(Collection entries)
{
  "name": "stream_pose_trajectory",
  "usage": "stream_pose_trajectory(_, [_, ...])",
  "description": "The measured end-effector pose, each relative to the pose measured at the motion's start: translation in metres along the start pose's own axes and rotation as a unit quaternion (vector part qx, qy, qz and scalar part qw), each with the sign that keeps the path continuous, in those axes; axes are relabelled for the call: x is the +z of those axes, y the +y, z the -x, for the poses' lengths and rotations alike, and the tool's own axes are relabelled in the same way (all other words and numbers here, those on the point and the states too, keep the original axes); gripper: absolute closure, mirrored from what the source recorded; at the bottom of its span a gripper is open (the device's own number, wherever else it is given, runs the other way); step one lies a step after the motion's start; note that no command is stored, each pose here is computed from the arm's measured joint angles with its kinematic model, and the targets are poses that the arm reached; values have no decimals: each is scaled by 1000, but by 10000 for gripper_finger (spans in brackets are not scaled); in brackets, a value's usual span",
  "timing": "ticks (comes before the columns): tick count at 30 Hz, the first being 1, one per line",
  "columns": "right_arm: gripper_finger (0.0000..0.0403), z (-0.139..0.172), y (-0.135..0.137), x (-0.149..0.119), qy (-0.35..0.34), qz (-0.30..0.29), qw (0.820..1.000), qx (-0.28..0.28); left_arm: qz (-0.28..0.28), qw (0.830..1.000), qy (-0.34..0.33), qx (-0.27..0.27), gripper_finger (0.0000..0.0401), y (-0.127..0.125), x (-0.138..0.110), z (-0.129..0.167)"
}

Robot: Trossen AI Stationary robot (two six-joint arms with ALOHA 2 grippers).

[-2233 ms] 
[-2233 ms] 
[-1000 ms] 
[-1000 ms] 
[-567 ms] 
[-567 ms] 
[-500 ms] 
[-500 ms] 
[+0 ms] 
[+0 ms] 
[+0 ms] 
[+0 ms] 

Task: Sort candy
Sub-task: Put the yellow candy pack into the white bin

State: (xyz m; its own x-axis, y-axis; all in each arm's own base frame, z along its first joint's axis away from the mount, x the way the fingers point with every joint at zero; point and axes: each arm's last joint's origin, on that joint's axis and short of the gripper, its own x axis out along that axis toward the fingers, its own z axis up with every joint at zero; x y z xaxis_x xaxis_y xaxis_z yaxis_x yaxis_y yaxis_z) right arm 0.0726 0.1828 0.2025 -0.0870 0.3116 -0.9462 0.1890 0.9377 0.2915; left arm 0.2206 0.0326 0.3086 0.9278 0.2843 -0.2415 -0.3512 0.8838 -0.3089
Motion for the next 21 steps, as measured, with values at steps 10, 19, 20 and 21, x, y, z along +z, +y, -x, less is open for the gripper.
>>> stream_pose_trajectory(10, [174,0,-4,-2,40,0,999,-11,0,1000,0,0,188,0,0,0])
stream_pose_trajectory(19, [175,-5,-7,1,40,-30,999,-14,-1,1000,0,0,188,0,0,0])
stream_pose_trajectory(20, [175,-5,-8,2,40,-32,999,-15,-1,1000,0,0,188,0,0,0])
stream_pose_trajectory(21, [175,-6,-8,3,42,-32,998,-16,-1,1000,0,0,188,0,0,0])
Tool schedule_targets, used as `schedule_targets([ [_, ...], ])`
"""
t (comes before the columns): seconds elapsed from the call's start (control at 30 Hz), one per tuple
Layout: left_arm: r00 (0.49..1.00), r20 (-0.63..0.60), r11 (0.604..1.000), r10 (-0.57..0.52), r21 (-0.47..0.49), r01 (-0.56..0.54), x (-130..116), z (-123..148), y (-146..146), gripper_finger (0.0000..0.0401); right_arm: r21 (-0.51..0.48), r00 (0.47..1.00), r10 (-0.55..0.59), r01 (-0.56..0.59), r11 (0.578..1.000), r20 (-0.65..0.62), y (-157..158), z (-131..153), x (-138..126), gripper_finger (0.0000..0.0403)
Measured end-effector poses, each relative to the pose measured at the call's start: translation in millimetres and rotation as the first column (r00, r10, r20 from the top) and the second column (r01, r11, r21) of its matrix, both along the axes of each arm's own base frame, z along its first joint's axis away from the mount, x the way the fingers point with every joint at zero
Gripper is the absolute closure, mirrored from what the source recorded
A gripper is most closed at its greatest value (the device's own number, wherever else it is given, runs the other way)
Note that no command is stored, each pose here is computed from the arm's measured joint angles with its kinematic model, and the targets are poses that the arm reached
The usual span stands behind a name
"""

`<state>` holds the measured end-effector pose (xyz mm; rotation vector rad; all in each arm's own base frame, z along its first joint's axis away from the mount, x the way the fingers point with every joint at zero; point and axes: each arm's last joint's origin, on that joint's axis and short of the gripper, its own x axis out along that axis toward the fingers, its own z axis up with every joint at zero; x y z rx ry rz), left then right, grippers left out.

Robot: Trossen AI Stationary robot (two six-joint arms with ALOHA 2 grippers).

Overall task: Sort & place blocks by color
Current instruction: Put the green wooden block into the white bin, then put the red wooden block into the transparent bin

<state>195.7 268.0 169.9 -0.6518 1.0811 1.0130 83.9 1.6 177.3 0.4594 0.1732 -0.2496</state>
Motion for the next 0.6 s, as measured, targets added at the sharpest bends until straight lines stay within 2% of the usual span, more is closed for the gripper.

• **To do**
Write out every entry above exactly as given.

• **Your response**
{
  "name": "stream_pose_trajectory",
  "usage": "stream_pose_trajectory(_, [_, ...])",
  "description": "The measured end-effector pose, each relative to the pose measured at the motion's start: translation in metres along the start pose's own axes and rotation as a unit quaternion (vector part qx, qy, qz and scalar part qw), each with the sign that keeps the path continuous, in those axes; axes are relabelled for the call: x is the +z of those axes, y the +y, z the -x, for the poses' lengths and rotations alike, and the tool's own axes are relabelled in the same way (all other words and numbers here, those on the point and the states too, keep the original axes); gripper: absolute closure, mirrored from what the source recorded; at the bottom of its span a gripper is open (the device's own number, wherever else it is given, runs the other way); step one lies a step after the motion's start; note that no command is stored, each pose here is computed from the arm's measured joint angles with its kinematic model, and the targets are poses that the arm reached; values have no decimals: each is scaled by 1000, but by 10000 for gripper_finger (spans in brackets are not scaled); in brackets, a value's usual span",
  "timing": "ticks (comes before the columns): tick count at 30 Hz, the first being 1, one per line",
  "columns": "right_arm: gripper_finger (0.0000..0.0403), z (-0.139..0.172), y (-0.135..0.137), x (-0.149..0.119), qy (-0.35..0.34), qz (-0.30..0.29), qw (0.820..1.000), qx (-0.28..0.28); left_arm: qz (-0.28..0.28), qw (0.830..1.000), qy (-0.34..0.33), qx (-0.27..0.27), gripper_finger (0.0000..0.0401), y (-0.127..0.125), x (-0.138..0.110), z (-0.129..0.167)"
}

Robot: Trossen AI Stationary robot (two six-joint arms with ALOHA 2 grippers).

[-2233 ms] 
[-2233 ms] 
[-1000 ms] 
[-1000 ms] 
[-567 ms] 
[-567 ms] 
[-500 ms] 
[-500 ms] 
[+0 ms] 
[+0 ms] 
[+0 ms] 
[+0 ms] 

Task: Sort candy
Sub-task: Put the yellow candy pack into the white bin

State: (xyz m; its own x-axis, y-axis; all in each arm's own base frame, z along its first joint's axis away from the mount, x the way the fingers point with every joint at zero; point and axes: each arm's last joint's origin, on that joint's axis and short of the gripper, its own x axis out along that axis toward the fingers, its own z axis up with every joint at zero; x y z xaxis_x xaxis_y xaxis_z yaxis_x yaxis_y yaxis_z) right arm 0.0726 0.1828 0.2025 -0.0870 0.3116 -0.9462 0.1890 0.9377 0.2915; left arm 0.2206 0.0326 0.3086 0.9278 0.2843 -0.2415 -0.3512 0.8838 -0.3089
Motion for the next 21 steps, as measured, with values at steps 10, 19, 20 and 21, x, y, z along +z, +y, -x, less is open for the gripper.
>>> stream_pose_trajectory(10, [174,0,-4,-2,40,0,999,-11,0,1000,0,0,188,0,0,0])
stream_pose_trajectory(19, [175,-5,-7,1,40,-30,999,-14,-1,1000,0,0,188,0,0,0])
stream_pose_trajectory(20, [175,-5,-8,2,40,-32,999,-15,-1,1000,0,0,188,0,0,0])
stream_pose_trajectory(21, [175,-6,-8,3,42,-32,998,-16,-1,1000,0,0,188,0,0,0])
Tool schedule_targets, used as `schedule_targets([ [_, ...], ])`
"""
t (comes before the columns): seconds elapsed from the call's start (control at 30 Hz), one per tuple
Layout: left_arm: r00 (0.49..1.00), r20 (-0.63..0.60), r11 (0.604..1.000), r10 (-0.57..0.52), r21 (-0.47..0.49), r01 (-0.56..0.54), x (-130..116), z (-123..148), y (-146..146), gripper_finger (0.0000..0.0401); right_arm: r21 (-0.51..0.48), r00 (0.47..1.00), r10 (-0.55..0.59), r01 (-0.56..0.59), r11 (0.578..1.000), r20 (-0.65..0.62), y (-157..158), z (-131..153), x (-138..126), gripper_finger (0.0000..0.0403)
Measured end-effector poses, each relative to the pose measured at the call's start: translation in millimetres and rotation as the first column (r00, r10, r20 from the top) and the second column (r01, r11, r21) of its matrix, both along the axes of each arm's own base frame, z along its first joint's axis away from the mount, x the way the fingers point with every joint at zero
Gripper is the absolute closure, mirrored from what the source recorded
A gripper is most closed at its greatest value (the device's own number, wherever else it is given, runs the other way)
Note that no command is stored, each pose here is computed from the arm's measured joint angles with its kinematic model, and the targets are poses that the arm reached
The usual span stands behind a name
"""

`<state>` holds the measured end-effector pose (xyz mm; rotation vector rad; all in each arm's own base frame, z along its first joint's axis away from the mount, x the way the fingers point with every joint at zero; point and axes: each arm's last joint's origin, on that joint's axis and short of the gripper, its own x axis out along that axis toward the fingers, its own z axis up with every joint at zero; x y z rx ry rz), left then right, grippers left out.

Robot: Trossen AI Stationary robot (two six-joint arms with ALOHA 2 grippers).

Overall task: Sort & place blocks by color
Current instruction: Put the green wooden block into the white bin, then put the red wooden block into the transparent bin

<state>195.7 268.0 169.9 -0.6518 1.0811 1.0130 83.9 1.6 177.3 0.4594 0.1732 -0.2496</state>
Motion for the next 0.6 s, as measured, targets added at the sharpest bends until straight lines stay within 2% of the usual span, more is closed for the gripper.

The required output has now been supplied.